> What is expected:
Only the lines from the one containing "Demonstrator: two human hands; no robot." to the end of the data should be copied, exactly and without pictures.

> Supplied information:
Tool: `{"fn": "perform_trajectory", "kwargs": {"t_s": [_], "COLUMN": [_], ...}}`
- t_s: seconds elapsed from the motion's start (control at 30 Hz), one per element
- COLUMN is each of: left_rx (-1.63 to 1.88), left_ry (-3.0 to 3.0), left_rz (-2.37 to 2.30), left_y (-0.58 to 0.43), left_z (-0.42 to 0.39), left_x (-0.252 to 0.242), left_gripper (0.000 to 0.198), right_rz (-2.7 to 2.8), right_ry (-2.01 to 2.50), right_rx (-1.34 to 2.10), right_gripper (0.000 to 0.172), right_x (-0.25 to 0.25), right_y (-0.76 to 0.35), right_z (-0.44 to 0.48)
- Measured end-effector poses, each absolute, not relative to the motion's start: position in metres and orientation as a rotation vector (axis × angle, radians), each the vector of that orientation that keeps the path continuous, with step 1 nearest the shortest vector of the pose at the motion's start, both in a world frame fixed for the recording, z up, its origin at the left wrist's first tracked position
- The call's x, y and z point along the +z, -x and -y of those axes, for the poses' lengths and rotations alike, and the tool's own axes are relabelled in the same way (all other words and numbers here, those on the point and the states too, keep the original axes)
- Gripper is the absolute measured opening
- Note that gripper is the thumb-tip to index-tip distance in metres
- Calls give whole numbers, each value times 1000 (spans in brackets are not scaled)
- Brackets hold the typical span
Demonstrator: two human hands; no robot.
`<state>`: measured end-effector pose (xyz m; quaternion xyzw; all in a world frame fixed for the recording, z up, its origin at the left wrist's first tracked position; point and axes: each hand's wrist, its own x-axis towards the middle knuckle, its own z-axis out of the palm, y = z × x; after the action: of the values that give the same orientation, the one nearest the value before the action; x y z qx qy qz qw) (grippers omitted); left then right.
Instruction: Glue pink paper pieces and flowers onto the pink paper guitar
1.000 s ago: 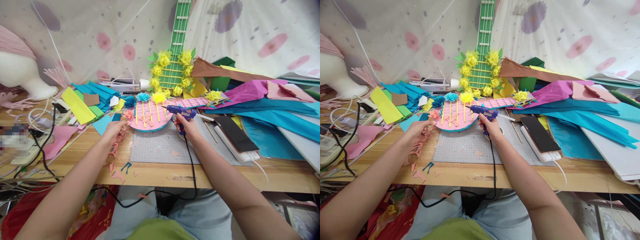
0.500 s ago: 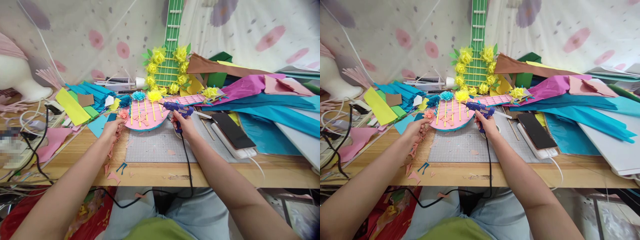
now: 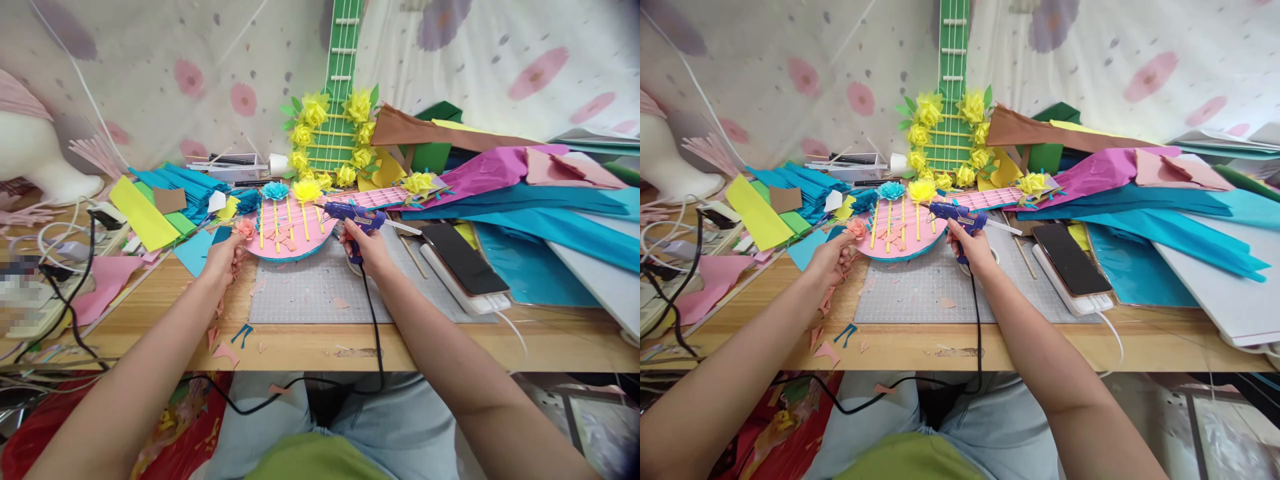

> Response area:
Demonstrator: two human hands; no robot.
`<state>`: measured end-effector pose (xyz m; quaternion xyzw; all in a world frame fixed for the recording, z up, its origin at the left wrist's first tracked position; point and axes: each hand's wrist, its own x-axis towards the middle knuckle, its own z-axis out of the palm, y = z × x; after the action: of the values that give the same orientation, the one nearest the value before the action; x y z qx qy qz qw) (grippers omitted); left then right.
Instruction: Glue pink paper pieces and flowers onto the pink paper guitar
1.000 s ago: 
0.500 s ago: 
now: 

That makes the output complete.